Harvard Releases a Dataset that Contains a Book Collection of 394 Million Titles
- Harvard University has released a dataset called Institutional Books 1.0, containing over 394 million records of library books.
- The dataset includes nearly one million books in 254 languages, dating back to the 15th century, with the largest concentration from the 19th century.
- The dataset is supported financially by Microsoft and OpenAI, and is part of the Institutional Data Initiative’s efforts to prepare AI collections for public access.
- Librarians have been stewards of data and information for generations, and this release aims to facilitate collaboration between libraries, museums, and researchers worldwide.
- The dataset was shared on the Hugging Face platform, which hosts open-source AI models that can be downloaded by anyone.
IBL News | New York
Harvard University has released a dataset of library books, named Institutional Books 1.0, for researchers, which contains over 394 million records, according to the AP.
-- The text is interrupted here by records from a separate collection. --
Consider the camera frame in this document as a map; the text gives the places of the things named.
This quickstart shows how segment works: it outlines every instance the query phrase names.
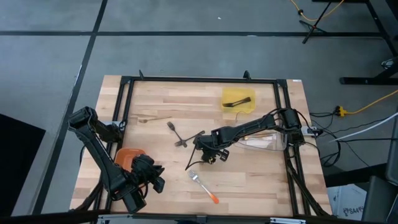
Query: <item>black stand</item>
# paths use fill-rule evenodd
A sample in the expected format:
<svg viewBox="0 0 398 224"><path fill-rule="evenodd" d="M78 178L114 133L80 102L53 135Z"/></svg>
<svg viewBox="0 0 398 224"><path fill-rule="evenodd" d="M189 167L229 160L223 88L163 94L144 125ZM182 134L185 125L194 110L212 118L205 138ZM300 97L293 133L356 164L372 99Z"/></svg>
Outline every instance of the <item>black stand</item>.
<svg viewBox="0 0 398 224"><path fill-rule="evenodd" d="M369 182L372 175L386 179L387 163L325 176L326 187Z"/></svg>
<svg viewBox="0 0 398 224"><path fill-rule="evenodd" d="M398 63L395 63L374 78L341 77L340 83L345 85L398 85L398 78L390 78L397 72Z"/></svg>
<svg viewBox="0 0 398 224"><path fill-rule="evenodd" d="M308 38L310 38L311 34L312 34L314 31L320 31L320 32L322 32L322 33L326 33L326 31L317 28L317 25L318 25L319 21L322 19L322 17L323 17L323 15L325 14L326 10L328 10L330 4L331 4L331 2L329 2L329 4L328 4L328 5L326 6L326 8L323 10L322 14L319 16L317 22L316 22L314 25L311 25L311 24L309 24L309 23L307 23L307 22L304 22L304 21L302 21L302 20L299 21L301 24L307 25L308 28L310 28L310 32L308 32L307 36L304 38L303 44L307 43Z"/></svg>

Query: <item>fork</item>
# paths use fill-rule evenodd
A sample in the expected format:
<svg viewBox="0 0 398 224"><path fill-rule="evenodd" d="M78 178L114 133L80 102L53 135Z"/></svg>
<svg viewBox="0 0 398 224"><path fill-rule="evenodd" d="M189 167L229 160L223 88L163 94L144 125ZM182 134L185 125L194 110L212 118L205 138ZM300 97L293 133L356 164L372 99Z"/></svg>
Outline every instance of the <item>fork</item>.
<svg viewBox="0 0 398 224"><path fill-rule="evenodd" d="M172 131L174 131L174 133L177 135L177 137L180 139L180 141L182 142L182 138L177 134L177 132L175 131L175 126L174 126L174 124L173 123L171 123L170 121L169 122L167 122L167 126L172 130Z"/></svg>
<svg viewBox="0 0 398 224"><path fill-rule="evenodd" d="M205 133L205 131L201 131L201 132L199 132L198 134L196 134L196 135L194 135L194 136L192 136L192 137L187 138L186 140L182 140L182 141L178 141L178 142L174 143L174 146L175 146L175 147L178 147L178 146L186 145L186 144L187 144L187 141L188 141L189 139L193 139L194 137L199 136L199 135L202 135L202 134L204 134L204 133Z"/></svg>
<svg viewBox="0 0 398 224"><path fill-rule="evenodd" d="M194 173L194 171L190 170L190 171L188 172L188 175L192 178L193 181L195 181L196 183L198 183L201 187L203 187L203 189L206 190L207 194L211 197L211 199L213 199L214 203L220 202L216 196L214 196L212 193L210 193L210 191L207 190L205 186L203 186L203 184L202 184L202 183L200 182L200 180L199 180L198 175L197 175L196 173Z"/></svg>

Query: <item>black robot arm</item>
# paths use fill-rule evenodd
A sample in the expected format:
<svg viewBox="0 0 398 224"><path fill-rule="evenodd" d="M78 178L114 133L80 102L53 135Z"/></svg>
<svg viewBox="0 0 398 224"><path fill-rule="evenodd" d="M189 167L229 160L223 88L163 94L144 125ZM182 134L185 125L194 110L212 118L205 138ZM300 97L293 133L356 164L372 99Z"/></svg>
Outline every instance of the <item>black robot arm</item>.
<svg viewBox="0 0 398 224"><path fill-rule="evenodd" d="M283 126L276 125L274 115L279 114ZM264 130L276 130L287 135L289 144L301 145L304 137L301 132L301 123L298 113L294 109L275 109L263 117L239 125L237 127L225 126L214 129L210 135L197 136L194 140L195 149L202 150L201 159L207 163L214 163L216 156L226 161L229 151L225 148L239 141L240 138Z"/></svg>
<svg viewBox="0 0 398 224"><path fill-rule="evenodd" d="M132 171L128 172L114 163L106 152L101 140L118 142L122 138L119 127L115 124L105 125L98 121L95 110L89 107L73 113L68 124L68 129L83 141L101 169L102 182L112 200L123 199L129 213L135 213L146 205L145 195L140 190L141 184L151 182L158 193L162 192L164 180L159 175L164 168L154 166L154 161L149 156L136 156L132 160Z"/></svg>

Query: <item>wooden tabletop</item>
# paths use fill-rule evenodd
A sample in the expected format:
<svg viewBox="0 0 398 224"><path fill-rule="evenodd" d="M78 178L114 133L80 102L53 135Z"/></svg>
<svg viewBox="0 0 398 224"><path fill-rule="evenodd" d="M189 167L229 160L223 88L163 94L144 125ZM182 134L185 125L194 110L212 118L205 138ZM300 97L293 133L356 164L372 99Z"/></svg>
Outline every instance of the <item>wooden tabletop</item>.
<svg viewBox="0 0 398 224"><path fill-rule="evenodd" d="M121 76L104 77L99 93L96 112L99 120L111 121ZM310 121L307 101L300 80L287 80L292 108L297 109ZM223 113L221 93L223 87L252 88L256 93L256 109L251 114ZM283 105L283 93L280 90ZM120 116L123 114L122 100ZM282 146L275 143L276 151L243 149L239 144L228 148L226 162L219 159L215 164L195 164L191 167L201 181L220 200L214 204L206 192L194 183L184 171L192 153L193 144L175 147L178 137L166 125L173 122L179 135L188 138L205 130L221 126L235 126L260 118L276 108L273 86L252 83L197 83L197 82L134 82L123 147L143 149L165 167L161 175L165 179L164 190L156 193L149 186L147 206L139 213L292 216L289 188ZM170 119L137 122L138 119L172 116ZM307 142L315 143L310 137ZM331 213L325 181L317 150L311 145L300 146L302 166L307 188L322 208ZM193 160L200 160L196 151ZM79 206L98 182L100 170L85 152L77 177L70 208ZM296 186L298 209L303 213L302 199ZM103 194L102 206L106 193ZM113 202L112 211L126 212L123 201Z"/></svg>

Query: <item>cable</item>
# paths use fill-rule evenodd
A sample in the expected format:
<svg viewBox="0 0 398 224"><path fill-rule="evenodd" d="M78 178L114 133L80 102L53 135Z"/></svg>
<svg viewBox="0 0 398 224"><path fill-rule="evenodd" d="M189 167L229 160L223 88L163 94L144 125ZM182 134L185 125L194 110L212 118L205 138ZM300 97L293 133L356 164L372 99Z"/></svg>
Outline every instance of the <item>cable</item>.
<svg viewBox="0 0 398 224"><path fill-rule="evenodd" d="M351 142L351 141L382 141L382 140L398 140L398 138L350 139L350 140L347 140L347 141L339 141L339 142Z"/></svg>
<svg viewBox="0 0 398 224"><path fill-rule="evenodd" d="M296 7L297 11L300 13L300 15L301 15L304 19L306 19L306 20L308 20L308 21L310 21L310 22L315 22L315 21L318 20L318 19L309 19L309 18L307 18L306 16L304 16L303 11L298 7L298 5L296 4L296 2L294 2L294 0L290 0L290 1L294 4L294 6ZM341 2L340 2L339 4L337 4L337 6L335 6L330 12L326 13L322 18L325 18L325 17L329 16L329 15L330 15L334 10L336 10L336 9L341 5L341 3L343 3L343 2L344 2L344 0L341 0Z"/></svg>
<svg viewBox="0 0 398 224"><path fill-rule="evenodd" d="M196 162L193 162L192 164L190 164L194 153L195 153L195 147L194 147L193 150L192 150L191 158L189 158L189 161L188 161L188 164L187 164L185 170L187 170L189 167L191 167L191 166L194 165L194 164L197 164L197 163L204 163L204 162L205 162L205 161L196 161Z"/></svg>
<svg viewBox="0 0 398 224"><path fill-rule="evenodd" d="M94 199L96 198L96 196L100 192L100 189L102 189L102 186L103 186L102 182L99 181L97 183L97 185L94 187L93 191L91 191L91 193L83 201L83 203L81 203L81 205L79 205L77 208L71 209L71 210L88 210L88 208L91 206L91 204L93 203Z"/></svg>
<svg viewBox="0 0 398 224"><path fill-rule="evenodd" d="M333 116L331 117L331 120L330 120L330 123L329 123L329 125L328 126L326 126L325 128L323 128L323 129L328 129L330 126L331 126L331 124L333 123Z"/></svg>
<svg viewBox="0 0 398 224"><path fill-rule="evenodd" d="M369 164L367 164L365 161L363 161L363 159L360 158L360 156L354 151L354 149L353 149L347 142L344 142L344 143L349 147L349 149L354 153L354 155L355 155L360 161L362 161L365 165L367 165L368 167L370 167Z"/></svg>
<svg viewBox="0 0 398 224"><path fill-rule="evenodd" d="M308 121L307 121L307 119L305 118L305 116L304 116L301 112L299 112L298 110L296 110L296 111L297 111L297 113L304 119L305 124L307 125L307 127L310 128L311 126L310 126L310 124L308 123Z"/></svg>
<svg viewBox="0 0 398 224"><path fill-rule="evenodd" d="M328 129L324 129L323 131L326 132L326 133L328 133L328 134L330 134L330 135L333 136L334 138L337 138L337 137L336 137L332 132L330 132ZM335 165L335 164L337 163L337 161L340 159L340 156L341 156L341 144L340 144L340 142L337 142L337 148L338 148L337 152L334 152L334 153L332 153L332 154L329 154L329 155L327 155L327 156L323 156L323 157L319 158L319 160L323 160L323 159L328 158L328 159L322 164L323 167L331 167L331 166ZM336 157L335 157L335 160L334 160L331 164L327 164L327 163L329 162L329 160L330 160L331 158L333 158L334 156L336 156Z"/></svg>
<svg viewBox="0 0 398 224"><path fill-rule="evenodd" d="M398 90L393 91L392 93L390 93L390 94L388 94L386 96L383 96L382 98L380 98L380 99L378 99L376 101L373 101L372 103L368 104L367 106L365 106L365 107L363 107L363 108L361 108L361 109L359 109L357 111L354 111L354 112L348 112L348 111L344 110L342 106L339 106L339 115L343 117L346 114L357 114L357 113L368 109L370 106L372 106L372 105L374 105L374 104L376 104L376 103L378 103L378 102L380 102L380 101L382 101L382 100L384 100L384 99L386 99L386 98L388 98L388 97L390 97L390 96L392 96L392 95L394 95L396 93L398 93Z"/></svg>
<svg viewBox="0 0 398 224"><path fill-rule="evenodd" d="M314 116L316 118L324 118L324 117L328 117L328 116L333 116L333 113L329 113L329 114L325 114L325 115L315 115L313 113L310 113L311 116Z"/></svg>
<svg viewBox="0 0 398 224"><path fill-rule="evenodd" d="M330 141L330 142L338 141L338 140L340 140L340 139L348 138L348 137L350 137L350 136L354 136L354 135L361 134L361 133L364 133L364 132L366 132L366 131L369 131L370 129L375 128L375 127L379 126L380 124L384 124L385 122L389 121L390 119L392 119L393 117L395 117L395 116L397 116L397 115L398 115L398 113L395 113L395 114L391 115L389 118L385 119L384 121L381 121L380 123L377 123L377 124L375 124L375 125L373 125L373 126L370 126L370 127L366 128L366 129L364 129L364 130L362 130L362 131L358 131L358 132L355 132L355 133L353 133L353 134L349 134L349 135L340 137L340 138L338 138L338 139L332 140L332 141Z"/></svg>
<svg viewBox="0 0 398 224"><path fill-rule="evenodd" d="M190 164L189 166L187 166L187 168L185 168L185 170L187 170L189 167L191 167L192 165L194 165L194 164L197 164L197 163L204 163L205 161L196 161L196 162L192 162L192 164Z"/></svg>
<svg viewBox="0 0 398 224"><path fill-rule="evenodd" d="M336 134L336 133L339 133L340 131L348 131L348 130L350 130L350 129L359 128L359 127L362 127L362 126L366 126L366 125L369 125L369 124L373 124L373 123L378 122L378 121L383 121L383 120L385 120L385 119L387 119L387 118L389 118L389 116L386 117L386 118L383 118L383 119L378 119L378 120L375 120L375 121L366 123L366 124L360 124L360 125L355 126L355 127L349 127L349 128L341 129L341 130L338 130L338 131L333 131L332 133L333 133L333 134Z"/></svg>
<svg viewBox="0 0 398 224"><path fill-rule="evenodd" d="M237 112L237 113L236 113L236 116L235 116L235 123L238 121L238 114L239 114L240 112L243 112L243 113L245 113L245 114L249 114L249 113L246 113L246 112L244 112L244 111L239 111L239 112Z"/></svg>
<svg viewBox="0 0 398 224"><path fill-rule="evenodd" d="M331 112L310 112L310 114L332 114Z"/></svg>
<svg viewBox="0 0 398 224"><path fill-rule="evenodd" d="M84 152L84 150L85 150L85 145L83 145L83 147L80 149L80 162L79 162L79 164L81 164L81 161L83 160L83 152Z"/></svg>
<svg viewBox="0 0 398 224"><path fill-rule="evenodd" d="M320 125L317 121L315 121L315 120L313 120L313 119L311 119L311 121L313 121L315 124L317 124L319 127L321 127L322 130L325 129L325 127L323 127L322 125Z"/></svg>
<svg viewBox="0 0 398 224"><path fill-rule="evenodd" d="M316 145L314 145L314 144L312 144L312 143L310 143L310 142L304 142L304 143L305 143L305 144L310 144L311 146L315 147L315 148L318 150L318 155L319 155L319 156L321 155L321 151L319 150L318 146L316 146Z"/></svg>
These materials, preserved and organized by generations of librarians, comprise nearly one million books in 254 languages, dating back to the 15th century.
The largest concentration of works is from the 19th century, on subjects such as literature, philosophy, law, and agriculture.
Supported financially by Microsoft and OpenAI, the maker of ChatGPT, the Harvard-based Institutional Data Initiative is collaborating with libraries and museums worldwide on how to prepare their AI collections for the public.
“Librarians have always been the stewards of data and the stewards of information,” said Aristana Scourtas, who manages research at Harvard Law School’s Library Innovation Lab.
These datasets were shared this month on the Hugging Face platform, which hosts open-source AI models that anyone can download.